Task directions
Among the entries below, find the line with "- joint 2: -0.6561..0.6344" and the line with "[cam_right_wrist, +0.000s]". Return exactly those lines and every line between them, but no pictures.

(Material for this exercise Opens)

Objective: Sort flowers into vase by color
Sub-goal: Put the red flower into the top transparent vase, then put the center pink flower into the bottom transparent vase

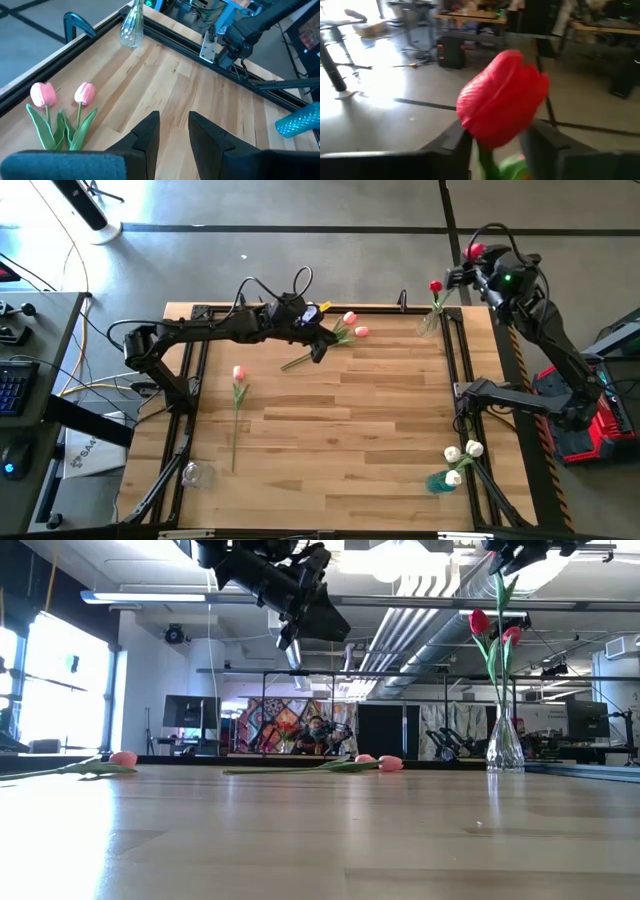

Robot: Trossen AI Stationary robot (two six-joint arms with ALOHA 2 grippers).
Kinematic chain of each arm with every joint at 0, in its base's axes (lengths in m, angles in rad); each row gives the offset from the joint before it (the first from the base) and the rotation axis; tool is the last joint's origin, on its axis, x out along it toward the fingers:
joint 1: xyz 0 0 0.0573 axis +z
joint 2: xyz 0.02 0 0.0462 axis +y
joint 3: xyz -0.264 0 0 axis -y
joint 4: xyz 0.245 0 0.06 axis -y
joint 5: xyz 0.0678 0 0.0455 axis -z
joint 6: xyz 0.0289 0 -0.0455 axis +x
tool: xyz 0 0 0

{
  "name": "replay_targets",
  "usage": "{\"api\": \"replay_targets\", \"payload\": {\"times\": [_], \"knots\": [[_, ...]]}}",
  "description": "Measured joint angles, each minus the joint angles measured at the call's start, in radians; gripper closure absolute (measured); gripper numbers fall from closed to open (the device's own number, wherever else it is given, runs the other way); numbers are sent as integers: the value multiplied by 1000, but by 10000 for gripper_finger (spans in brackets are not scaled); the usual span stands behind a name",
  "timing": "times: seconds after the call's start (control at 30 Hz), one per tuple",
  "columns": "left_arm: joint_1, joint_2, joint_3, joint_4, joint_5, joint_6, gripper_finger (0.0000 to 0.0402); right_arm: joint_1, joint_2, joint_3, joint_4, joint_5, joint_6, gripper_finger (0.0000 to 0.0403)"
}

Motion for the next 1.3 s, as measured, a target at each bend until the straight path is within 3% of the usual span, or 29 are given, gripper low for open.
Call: {"api": "replay_targets", "payload": {"times": [0.17, 0.3, 0.5, 0.67, 0.83, 1.07, 1.3], "knots": [[5, 0, 0, -33, -2, -9, 309, 0, 3, 0, -6, 51, 18, 173], [5, 0, 0, -53, -1, -10, 309, 0, 3, 0, -6, 51, 15, 145], [5, -9, 0, -142, -4, -33, 309, 22, -7, 0, 31, -22, 76, 144], [10, -45, 0, -325, -108, 41, 309, 46, -5, 0, 122, -223, 184, 148], [12, -51, -37, -369, -117, 138, 309, 116, 29, 0, 186, -348, 223, 148], [60, 43, -96, -258, -109, 153, 309, 272, 86, 0, 251, -367, 199, 149], [109, 184, -96, -104, -101, 141, 309, 388, 117, 0, 247, -318, 151, 149]]}}
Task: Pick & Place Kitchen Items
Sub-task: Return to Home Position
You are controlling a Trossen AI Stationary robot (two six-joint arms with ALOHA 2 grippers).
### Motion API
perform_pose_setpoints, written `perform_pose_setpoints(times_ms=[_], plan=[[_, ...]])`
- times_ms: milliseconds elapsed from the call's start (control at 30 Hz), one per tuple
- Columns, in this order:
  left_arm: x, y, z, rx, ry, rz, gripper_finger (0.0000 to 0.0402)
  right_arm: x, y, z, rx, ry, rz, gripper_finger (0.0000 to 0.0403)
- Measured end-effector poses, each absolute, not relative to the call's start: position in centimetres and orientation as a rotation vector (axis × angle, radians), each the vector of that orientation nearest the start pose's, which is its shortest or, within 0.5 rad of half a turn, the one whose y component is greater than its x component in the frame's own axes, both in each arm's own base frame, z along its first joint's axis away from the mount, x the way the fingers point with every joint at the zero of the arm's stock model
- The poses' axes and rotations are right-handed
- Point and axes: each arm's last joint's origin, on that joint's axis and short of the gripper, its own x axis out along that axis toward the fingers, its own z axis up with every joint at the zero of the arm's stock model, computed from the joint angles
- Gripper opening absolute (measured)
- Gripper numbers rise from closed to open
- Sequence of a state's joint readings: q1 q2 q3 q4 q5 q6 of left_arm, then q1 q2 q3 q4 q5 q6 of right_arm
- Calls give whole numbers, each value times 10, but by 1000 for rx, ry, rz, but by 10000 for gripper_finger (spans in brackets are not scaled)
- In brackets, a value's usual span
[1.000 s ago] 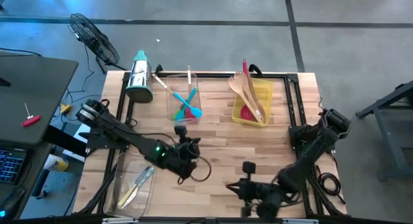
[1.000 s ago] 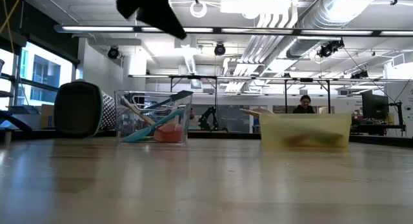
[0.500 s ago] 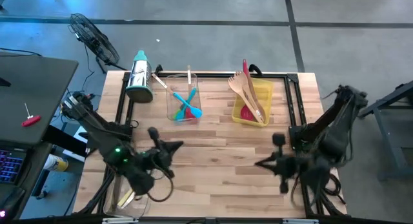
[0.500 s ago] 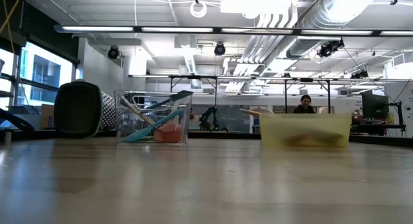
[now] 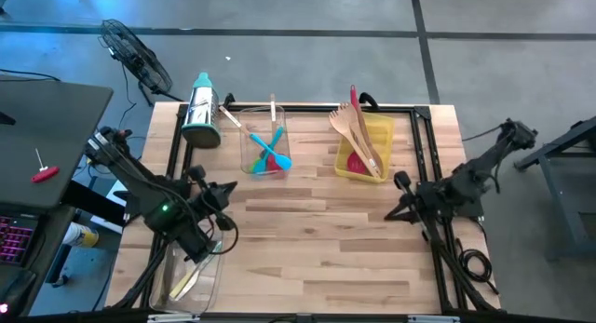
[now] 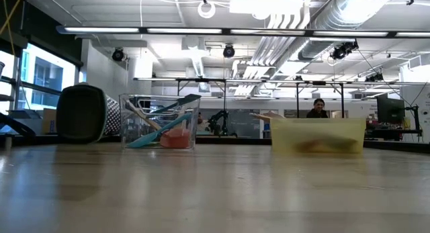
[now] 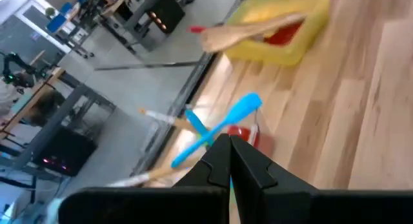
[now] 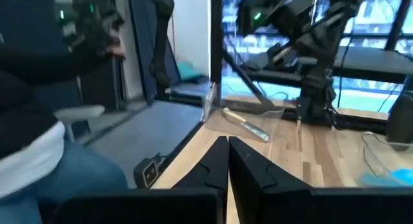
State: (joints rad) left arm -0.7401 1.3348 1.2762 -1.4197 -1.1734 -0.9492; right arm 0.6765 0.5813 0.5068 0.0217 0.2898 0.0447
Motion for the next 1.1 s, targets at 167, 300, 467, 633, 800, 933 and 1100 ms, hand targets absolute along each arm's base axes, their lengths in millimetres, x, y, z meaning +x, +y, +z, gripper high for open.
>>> perform_pose_setpoints(times_ms=[167, 300, 467, 633, 800, 933, 1100], plan=[[167, -118, 296, 261, 581, 657, 0, 107, 60, 242, 93, -33, 420, 3], [161, -112, 268, 202, 569, 641, 0, 103, 49, 222, 145, -59, 425, 3], [152, -105, 239, 96, 554, 605, 0, 104, 39, 197, 169, -24, 315, 3], [147, -102, 224, 18, 590, 553, 0, 106, 35, 167, 199, 46, 276, 3], [146, -109, 224, 47, 554, 498, 0, 107, 34, 160, 240, 117, 251, 3], [144, -115, 226, 82, 505, 474, 0, 107, 34, 161, 234, 112, 260, 3], [140, -120, 226, 98, 489, 451, 0, 106, 33, 160, 210, 114, 223, 3]])
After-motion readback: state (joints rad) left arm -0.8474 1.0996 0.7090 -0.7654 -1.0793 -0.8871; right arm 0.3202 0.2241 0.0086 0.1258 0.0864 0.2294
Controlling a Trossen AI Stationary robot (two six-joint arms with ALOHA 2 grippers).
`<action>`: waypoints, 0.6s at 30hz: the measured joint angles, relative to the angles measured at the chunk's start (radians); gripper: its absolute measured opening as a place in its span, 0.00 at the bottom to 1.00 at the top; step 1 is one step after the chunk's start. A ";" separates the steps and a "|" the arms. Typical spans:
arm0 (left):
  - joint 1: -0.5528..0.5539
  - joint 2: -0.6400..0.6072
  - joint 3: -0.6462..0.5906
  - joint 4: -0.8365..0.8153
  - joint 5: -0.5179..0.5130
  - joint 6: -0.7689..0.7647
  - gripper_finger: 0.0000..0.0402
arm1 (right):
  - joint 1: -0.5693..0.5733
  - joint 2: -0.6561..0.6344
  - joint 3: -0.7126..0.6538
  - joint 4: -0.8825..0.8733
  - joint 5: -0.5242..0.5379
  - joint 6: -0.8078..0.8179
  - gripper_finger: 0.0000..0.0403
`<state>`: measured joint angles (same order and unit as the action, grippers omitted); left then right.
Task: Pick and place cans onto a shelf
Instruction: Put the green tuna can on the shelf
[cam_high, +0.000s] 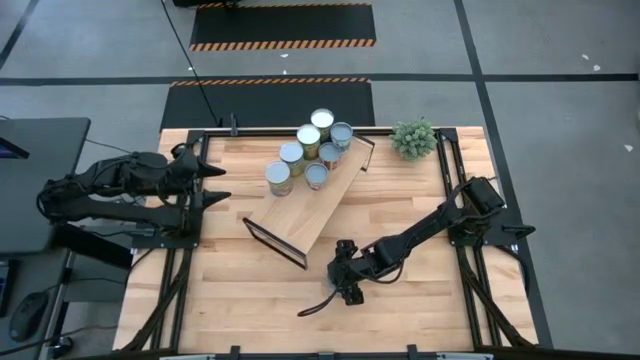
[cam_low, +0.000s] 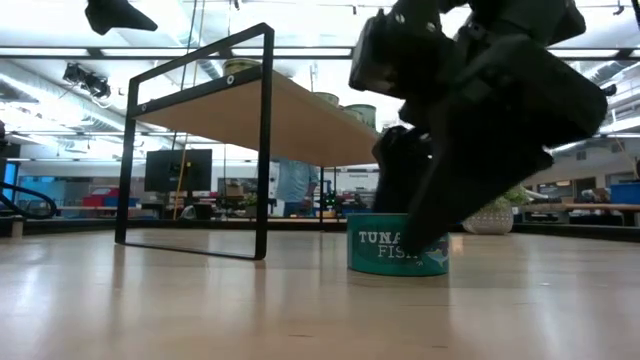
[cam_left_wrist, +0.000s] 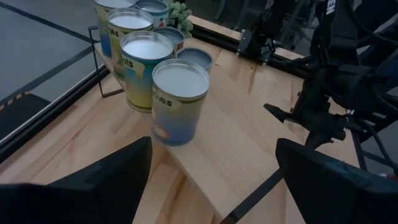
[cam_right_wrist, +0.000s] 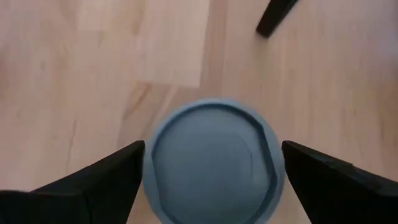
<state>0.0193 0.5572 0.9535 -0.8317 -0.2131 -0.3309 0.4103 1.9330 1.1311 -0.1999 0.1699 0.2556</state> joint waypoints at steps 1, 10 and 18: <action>0.000 -0.003 0.000 -0.005 0.000 0.000 0.86 | 0.000 0.001 -0.002 -0.006 -0.001 -0.001 0.94; 0.000 -0.008 0.000 -0.013 -0.003 0.002 0.86 | -0.015 -0.001 -0.023 -0.013 -0.032 -0.015 0.76; 0.000 -0.010 0.000 -0.012 -0.003 0.003 0.86 | -0.043 -0.111 0.009 -0.160 -0.003 0.019 0.72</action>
<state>0.0193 0.5468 0.9535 -0.8440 -0.2165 -0.3277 0.3676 1.8216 1.1400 -0.3596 0.1667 0.2750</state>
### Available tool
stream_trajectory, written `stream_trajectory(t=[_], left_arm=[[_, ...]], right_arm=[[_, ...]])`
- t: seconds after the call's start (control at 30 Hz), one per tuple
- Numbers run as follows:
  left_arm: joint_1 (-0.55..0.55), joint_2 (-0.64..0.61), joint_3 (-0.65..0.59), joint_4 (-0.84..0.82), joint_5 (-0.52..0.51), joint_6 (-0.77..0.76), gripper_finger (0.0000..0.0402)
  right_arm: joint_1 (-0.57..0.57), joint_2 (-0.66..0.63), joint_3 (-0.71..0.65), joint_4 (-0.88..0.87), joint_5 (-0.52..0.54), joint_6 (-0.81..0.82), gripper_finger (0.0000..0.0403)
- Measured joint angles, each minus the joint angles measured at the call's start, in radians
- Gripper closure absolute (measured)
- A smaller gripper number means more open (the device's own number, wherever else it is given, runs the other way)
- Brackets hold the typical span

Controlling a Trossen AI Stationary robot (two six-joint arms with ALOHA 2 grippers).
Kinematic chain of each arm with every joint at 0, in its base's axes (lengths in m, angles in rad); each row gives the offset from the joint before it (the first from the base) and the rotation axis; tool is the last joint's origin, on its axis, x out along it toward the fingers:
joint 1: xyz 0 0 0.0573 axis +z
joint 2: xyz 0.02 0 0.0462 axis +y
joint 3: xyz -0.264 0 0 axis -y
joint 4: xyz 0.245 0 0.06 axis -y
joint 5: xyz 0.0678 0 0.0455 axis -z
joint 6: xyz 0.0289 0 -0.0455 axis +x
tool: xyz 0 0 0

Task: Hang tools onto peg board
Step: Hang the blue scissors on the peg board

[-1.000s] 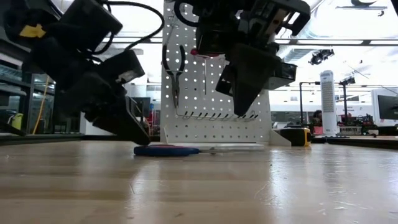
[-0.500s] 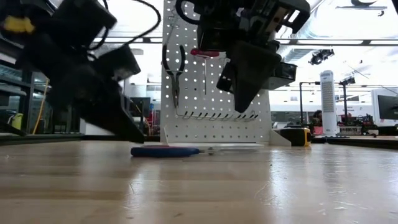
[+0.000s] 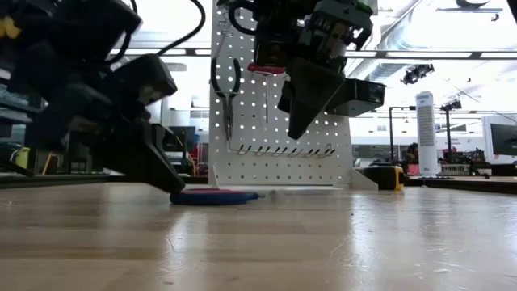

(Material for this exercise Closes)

Answer for the task
  - joint 2: -0.6561..0.6344
  - joint 3: -0.7126..0.6538
  - joint 4: -0.8825..0.8733
  - joint 5: -0.5242..0.5379
  - joint 6: -0.8078..0.8179
  - gripper_finger: 0.0000..0.0403
`<state>`: measured joint angles (same order and unit as the action, grippers omitted); left then right.
Task: Pick and place cans onto a shelf
Instruction: Put the green tuna can on the shelf
[cam_high, +0.000s] 
[cam_low, +0.000s] 
[cam_left_wrist, +0.000s] 
[cam_right_wrist, +0.000s] 

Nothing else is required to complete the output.